Monday, October 14, 2002

Multicultural Mayhem
Saturday night, A mentioned that he'd been working out to Madonna's new video to Die Another Day (released, strangely, on my birthday), and that it was not a little weird. D used all his latest home-entertainment gee-whizziness to download it, and it's... thought provoking, I think that's what I'll say. Although not quite as mesmerising as the windows screensavers we watched while listening to ambient-something-or-other, which, when you've, er, had a little, er, y'know... anyway, very mesmeric.

It's the theme to the new Bond movie, in which Madonna has a cameo role, doubtless negotiated by her legal department as part of the music deal. The video's got references ranging from Nazi (torture, uniforms, whips), S&M (check same), comics (the whole chair thing is very The Invisbles where King Mob is being tortured by Sir Miles, and strangely, Madonna's "injury" is in the same place as KM's.

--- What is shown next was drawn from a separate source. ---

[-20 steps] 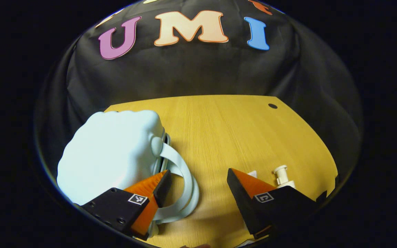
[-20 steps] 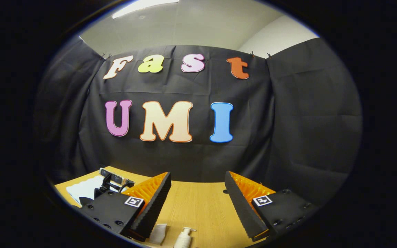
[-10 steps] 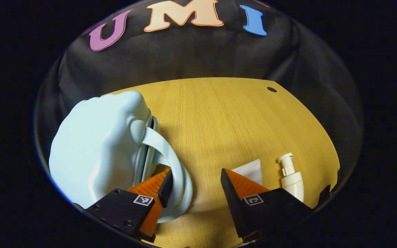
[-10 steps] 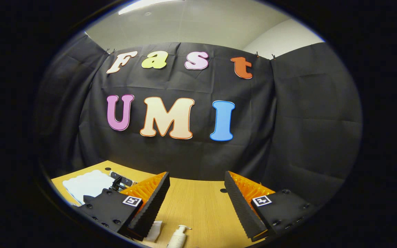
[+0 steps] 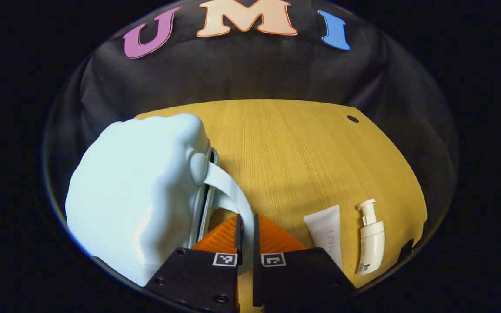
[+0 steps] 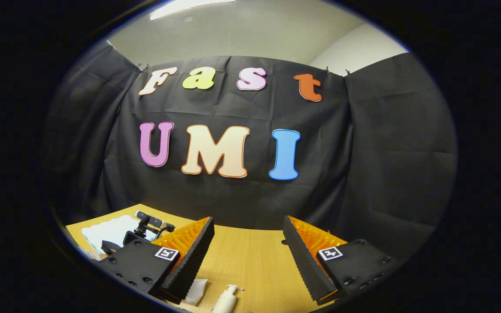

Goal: First open the suitcase, pack the skin care products into it, and then close the suitcase.

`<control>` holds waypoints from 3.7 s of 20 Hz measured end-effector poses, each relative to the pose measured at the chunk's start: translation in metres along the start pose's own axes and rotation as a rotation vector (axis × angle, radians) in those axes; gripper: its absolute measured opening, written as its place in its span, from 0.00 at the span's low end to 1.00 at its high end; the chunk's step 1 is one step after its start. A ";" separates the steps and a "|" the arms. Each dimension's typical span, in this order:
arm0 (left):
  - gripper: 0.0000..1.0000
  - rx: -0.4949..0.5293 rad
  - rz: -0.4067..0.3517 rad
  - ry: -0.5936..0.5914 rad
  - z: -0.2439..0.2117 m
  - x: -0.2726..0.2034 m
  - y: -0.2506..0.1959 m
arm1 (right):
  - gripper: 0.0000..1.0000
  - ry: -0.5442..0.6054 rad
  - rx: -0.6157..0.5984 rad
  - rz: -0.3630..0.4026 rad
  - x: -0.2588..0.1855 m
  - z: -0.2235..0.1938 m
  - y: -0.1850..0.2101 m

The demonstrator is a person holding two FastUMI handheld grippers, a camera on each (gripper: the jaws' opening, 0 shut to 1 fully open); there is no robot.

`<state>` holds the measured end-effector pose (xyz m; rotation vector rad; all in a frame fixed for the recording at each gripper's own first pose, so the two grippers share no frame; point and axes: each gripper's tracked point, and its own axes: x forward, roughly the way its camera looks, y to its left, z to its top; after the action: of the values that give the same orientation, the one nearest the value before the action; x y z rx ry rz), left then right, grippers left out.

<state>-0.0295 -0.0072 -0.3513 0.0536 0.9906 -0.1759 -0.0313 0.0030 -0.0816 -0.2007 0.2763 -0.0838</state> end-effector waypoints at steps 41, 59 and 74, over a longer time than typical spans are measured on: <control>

But here's what got us: she has L A V tattooed on her arm in Hebrew letters. Well, something like that; aleph doesn't have an equivalent, I've just put A. We know Madge is the Kabbalah queen and all that, but what the hell does it mean? As a hebrew word, it means something like "not" or negative, which is pretty context-free here. We concluded that it must mean "LOVE". How tacky. And at the end of the video, Madge disappears - gets invisible, geddit - and all that's left on the chair is the L A V thing. So, it's like the power of love? Isn't that another song all together?

Our collective thoughts were that we didn't like our heritage being plundered for promo-videos, not least when it didn't make sense. Z lent me the Autograph Man - the new Zadie Smith - which I'm yet to read, but glancing at it, she also uses a Kabbalistic construct, this time to shape the novel, but I'm not sure it does anything. It's cool that being Jewish and Kabbalah and stuff is now trendy, but people have been Jewish for thousands of years, and will continue to be for many more millennia, and fifteen minutes of fame is kinda meaningless to people who've been doing stuff for generations. Probably like women in Southall don't really care that last summer was the sari-edged jeans look; it's just what they do. Jewish mysticism takes years to study and understand, and I resent famous people stealing our logotypes to make them look ethnic. Get your own, Madge.